Hi @rntrp
Let’s clarify how TLS works in the context of Adobe Campaign email delivery, what the "smtpEnableTLS" option does, and how decryption/key exchange works for recipients.
How TLS Works in Email Delivery
- TLS (Transport Layer Security) is used to encrypt the connection between two mail servers (i.e., Adobe Campaign’s MTA and another domain’s SMTP) during email transmission.
- Enabling
smtpEnableTLS
in serverConf
for Adobe Campaign means, the outbound connection FROM Campaign’s server to the recipient’s mail server will attempt (or require, depending on config) to use TLS for that SMTP session.
Important: This secures the “mail in transit” between the two servers, not the email message itself. If a recipient downloads their email via an insecure connection (e.g., POP3/IMAP without SSL), the message can still be vulnerable after it reaches their mailbox.

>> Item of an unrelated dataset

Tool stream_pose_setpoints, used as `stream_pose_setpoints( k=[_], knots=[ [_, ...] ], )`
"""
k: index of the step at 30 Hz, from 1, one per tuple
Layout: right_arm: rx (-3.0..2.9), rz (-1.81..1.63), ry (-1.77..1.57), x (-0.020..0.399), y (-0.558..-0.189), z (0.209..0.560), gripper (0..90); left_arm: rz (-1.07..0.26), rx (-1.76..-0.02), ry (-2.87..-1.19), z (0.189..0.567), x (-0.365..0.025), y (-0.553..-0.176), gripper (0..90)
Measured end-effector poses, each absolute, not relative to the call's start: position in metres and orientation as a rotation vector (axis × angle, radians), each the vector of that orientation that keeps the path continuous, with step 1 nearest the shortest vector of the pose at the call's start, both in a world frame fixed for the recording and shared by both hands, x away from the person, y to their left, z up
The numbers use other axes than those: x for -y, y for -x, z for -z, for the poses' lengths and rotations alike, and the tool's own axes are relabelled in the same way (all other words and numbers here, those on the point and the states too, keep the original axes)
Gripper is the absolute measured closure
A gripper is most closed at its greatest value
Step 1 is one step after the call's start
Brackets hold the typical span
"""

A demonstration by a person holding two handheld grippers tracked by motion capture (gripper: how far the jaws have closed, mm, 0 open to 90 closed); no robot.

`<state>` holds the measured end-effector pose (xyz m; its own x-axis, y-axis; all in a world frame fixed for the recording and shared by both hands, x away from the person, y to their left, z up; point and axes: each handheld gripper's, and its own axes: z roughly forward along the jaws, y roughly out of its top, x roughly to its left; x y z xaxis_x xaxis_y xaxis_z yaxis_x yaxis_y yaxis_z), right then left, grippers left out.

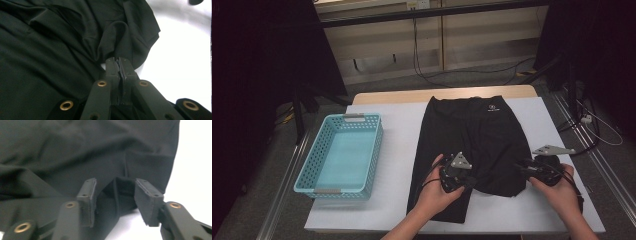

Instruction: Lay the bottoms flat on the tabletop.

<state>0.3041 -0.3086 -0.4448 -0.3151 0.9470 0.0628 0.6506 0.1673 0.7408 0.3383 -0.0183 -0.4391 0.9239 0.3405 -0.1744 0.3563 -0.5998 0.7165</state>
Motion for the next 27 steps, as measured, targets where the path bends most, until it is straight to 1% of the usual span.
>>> stream_pose_setpoints(
  k=[3,6,7,9,11,12,13,15,16,17,20,22,23,24,25,27],
  knots=[
    [-2.023,-1.004,-1.492,0.312,-0.29,0.435,50.4,0.016,-0.488,-2.261,0.437,0.018,-0.337,87.2],
    [-2.052,-1.007,-1.494,0.314,-0.275,0.435,51.2,0.019,-0.49,-2.255,0.437,0.019,-0.336,87.2],
    [-2.085,-0.986,-1.502,0.315,-0.266,0.437,55.3,0.018,-0.484,-2.258,0.438,0.02,-0.335,87.2],
    [-2.092,-0.977,-1.503,0.316,-0.263,0.438,55.7,0.015,-0.48,-2.264,0.437,0.02,-0.335,87.2],
    [-2.121,-0.955,-1.502,0.317,-0.259,0.443,59.9,0.02,-0.482,-2.256,0.438,0.021,-0.334,87.2],
    [-2.125,-0.943,-1.514,0.318,-0.26,0.447,59.8,0.02,-0.479,-2.259,0.438,0.021,-0.334,87.2],
    [-2.132,-0.939,-1.521,0.317,-0.261,0.455,63.8,0.017,-0.472,-2.261,0.437,0.021,-0.334,87.2],
    [-2.126,-0.941,-1.511,0.316,-0.262,0.455,65.0,0.017,-0.462,-2.265,0.437,0.021,-0.333,87.2],
    [-2.13,-0.949,-1.518,0.316,-0.263,0.454,67.2,0.02,-0.459,-2.26,0.437,0.022,-0.333,87.1],
    [-2.136,-0.976,-1.529,0.316,-0.265,0.456,71.3,0.019,-0.452,-2.261,0.436,0.022,-0.332,87.1],
    [-2.128,-0.99,-1.528,0.316,-0.267,0.456,72.8,0.017,-0.451,-2.255,0.436,0.022,-0.331,87.1],
    [-2.141,-1.004,-1.517,0.313,-0.27,0.457,79.6,0.015,-0.443,-2.252,0.435,0.023,-0.33,87.1],
    [-2.141,-1.004,-1.517,0.313,-0.27,0.457,79.6,0.014,-0.442,-2.254,0.435,0.023,-0.33,87.1],
    [-2.145,-0.998,-1.512,0.312,-0.271,0.457,82.8,0.013,-0.441,-2.257,0.435,0.023,-0.33,87.1],
    [-2.155,-0.997,-1.502,0.311,-0.271,0.457,87.8,0.013,-0.441,-2.256,0.435,0.023,-0.33,87.1],
    [-2.169,-1.008,-1.488,0.309,-0.273,0.457,90.0,0.012,-0.438,-2.256,0.435,0.023,-0.33,87.1]
  ],
)
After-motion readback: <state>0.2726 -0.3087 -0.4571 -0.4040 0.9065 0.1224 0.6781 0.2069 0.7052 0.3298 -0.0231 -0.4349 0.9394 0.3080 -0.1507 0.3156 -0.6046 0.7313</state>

1. How Does Decryption Work in TLS Email Delivery?
- TLS does not encrypt the actual email file. Instead, it creates a secure “tunnel” for the SMTP conversation.
- When the Adobe Campaign server connects to a recipient domain that supports STARTTLS, both servers negotiate a TLS session using standard X.509 certificates (just like HTTPS).
- All email content transmitted over this session is encrypted “on the wire.”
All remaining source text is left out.